Its been an hour and 50 minutes.
Im here for a diabetes eye check. Im realizing how badly my life is mortgaged to my health conditions. The diabetes is mild and i dont pay much attention to it. I just take the Metformin and try not to overdo the sweets and replace starch with protein. Its heartbreaking. In later life, when im finally over thr bulemia and nTurally losing weight and and can eat those foods i deprived and starved myself of all those years now THIS, no sweet drinks, donuts and i live for starch both sweet and high fat + salt and im not reslly supposed to have it, at least not much.
And then theres the COPD. Well there’s some good news there e of course, im hardly smoking at all and ITS NEVER TOO LATE. I always said if i could be smoke free fir just one day before i died i would praise God for it and i was right, its like entering a brand new world . Every new day is a miracle.
So i cant complain. Things are falli g into place .
The hypothyroid and the high blood pressure make me mad because i got them from taking lithium for the fourth time AGAINST MY WILL when i already knew it didnt work for me and it was an exercise of my fathers Narcissism to get the doctor to force me to take it.

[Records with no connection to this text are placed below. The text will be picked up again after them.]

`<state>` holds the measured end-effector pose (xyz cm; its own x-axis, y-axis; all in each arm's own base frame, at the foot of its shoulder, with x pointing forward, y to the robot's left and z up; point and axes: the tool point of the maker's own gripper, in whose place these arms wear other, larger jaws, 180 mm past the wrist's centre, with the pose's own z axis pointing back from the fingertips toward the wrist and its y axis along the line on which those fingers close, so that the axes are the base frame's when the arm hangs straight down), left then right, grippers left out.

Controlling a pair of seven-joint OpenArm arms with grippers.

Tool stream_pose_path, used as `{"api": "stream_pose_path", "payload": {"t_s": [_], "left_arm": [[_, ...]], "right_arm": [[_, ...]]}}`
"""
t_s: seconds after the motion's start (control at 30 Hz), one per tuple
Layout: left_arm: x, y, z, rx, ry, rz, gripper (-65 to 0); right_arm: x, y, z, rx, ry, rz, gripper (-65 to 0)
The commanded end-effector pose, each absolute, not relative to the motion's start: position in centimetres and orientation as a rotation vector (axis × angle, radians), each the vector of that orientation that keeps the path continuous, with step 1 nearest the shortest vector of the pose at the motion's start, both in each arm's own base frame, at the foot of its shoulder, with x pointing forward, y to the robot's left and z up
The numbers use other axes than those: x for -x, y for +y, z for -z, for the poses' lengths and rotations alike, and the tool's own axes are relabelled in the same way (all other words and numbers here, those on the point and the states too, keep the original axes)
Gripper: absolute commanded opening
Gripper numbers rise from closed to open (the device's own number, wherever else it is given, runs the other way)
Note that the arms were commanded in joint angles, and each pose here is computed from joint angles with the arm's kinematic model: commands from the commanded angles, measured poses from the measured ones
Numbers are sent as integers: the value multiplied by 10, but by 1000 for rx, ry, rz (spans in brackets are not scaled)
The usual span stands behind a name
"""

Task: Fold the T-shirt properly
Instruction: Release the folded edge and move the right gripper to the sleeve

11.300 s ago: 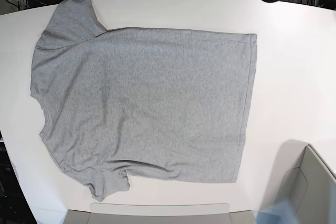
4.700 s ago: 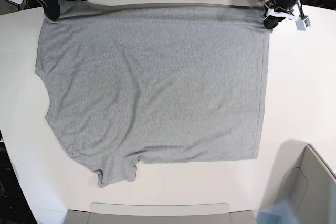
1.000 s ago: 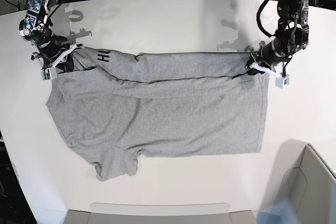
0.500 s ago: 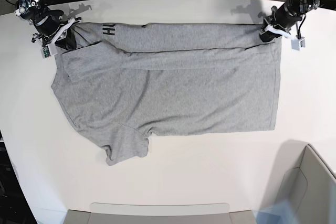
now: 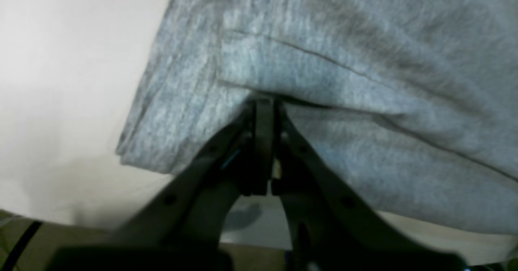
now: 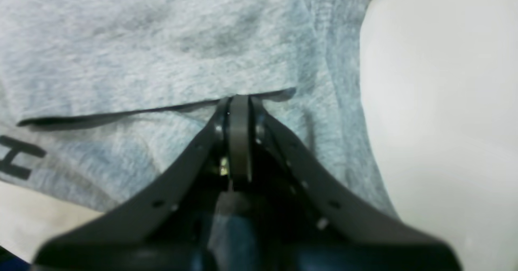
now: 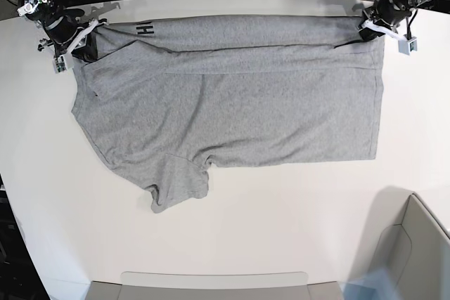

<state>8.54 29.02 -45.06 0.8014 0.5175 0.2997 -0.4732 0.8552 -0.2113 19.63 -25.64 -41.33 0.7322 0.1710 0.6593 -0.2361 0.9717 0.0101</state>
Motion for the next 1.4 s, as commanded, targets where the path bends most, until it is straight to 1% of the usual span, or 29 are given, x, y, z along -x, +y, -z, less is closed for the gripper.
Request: {"api": "stream_pose_path", "payload": {"t_s": [0.0, 0.1, 0.23, 0.3, 0.47, 0.6, 0.8, 0.93, 1.0, 1.17, 1.27, 1.37], "left_arm": [[-38, 302, 463, 11, -172, -539, -650], [-66, 294, 452, 44, -239, -510, -650], [-87, 292, 429, 71, -278, -503, -650], [-90, 291, 419, 83, -289, -525, -650], [-121, 305, 384, 95, -383, -565, -650], [-153, 295, 373, 156, -408, -550, -650], [-196, 283, 351, 235, -449, -523, -650], [-213, 281, 342, 257, -493, -527, -650], [-219, 276, 341, 280, -509, -539, -650], [-230, 263, 340, 331, -531, -563, -650], [-229, 256, 343, 353, -526, -577, -650], [-229, 254, 344, 361, -526, -582, -650]], "right_arm": [[-199, -262, 402, -57, -727, -252, -634], [-218, -257, 370, -18, -833, -252, -633], [-233, -252, 337, 23, -927, -279, -633], [-237, -249, 326, 39, -954, -296, -633], [-250, -247, 308, 60, -1010, -313, -633], [-271, -240, 296, 53, -1061, -329, -632], [-327, -241, 284, 155, -970, -391, -632], [-385, -234, 292, 156, -914, -428, -633], [-413, -232, 299, 134, -876, -431, -634], [-463, -208, 325, -9, -878, -424, -634], [-473, -204, 353, -56, -855, -354, -634], [-470, -202, 379, -91, -836, -297, -634]]}}
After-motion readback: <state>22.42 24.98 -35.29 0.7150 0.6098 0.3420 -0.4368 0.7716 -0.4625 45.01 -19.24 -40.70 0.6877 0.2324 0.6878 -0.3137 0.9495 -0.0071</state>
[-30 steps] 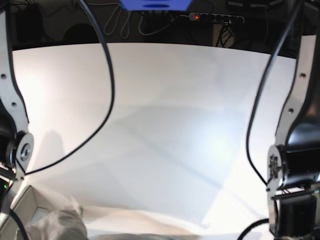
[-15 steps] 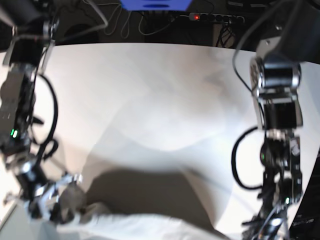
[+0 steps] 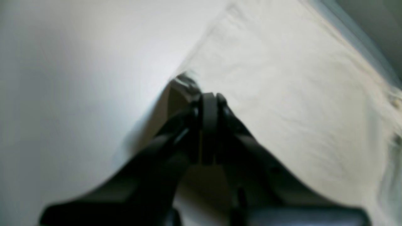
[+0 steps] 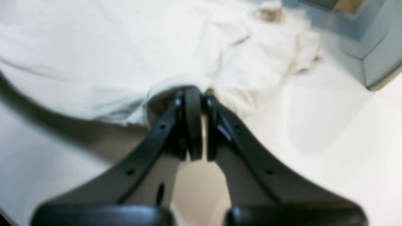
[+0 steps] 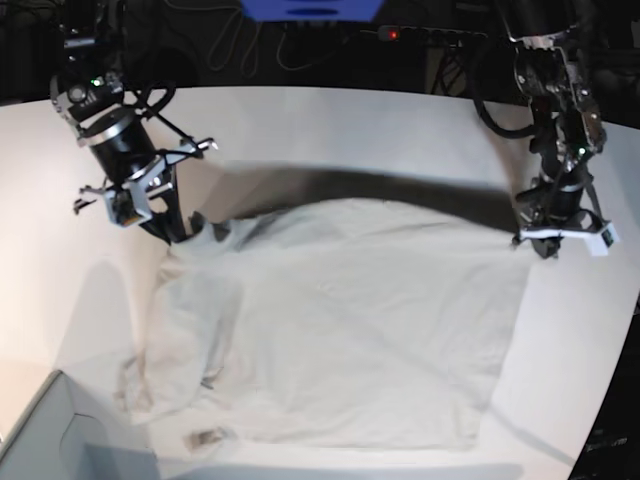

Well im back home now. The doctor FINALLY csme in. She did take rhe time to exlain tbe diabetes eye check. The diabetes can cause bleeding in the eyes. I dont have any of that–yet. But i DO have warning signs of early glaucoma
I have to get tested begore i return in a year for the yearly diabetes check. So after being a cash cow for tbe psych industry all my life now pathetically i need services ftom physicsl medicine providers till the end of my days. However long or short they may be.
Im glad for every breath that i take and every day that i am alive.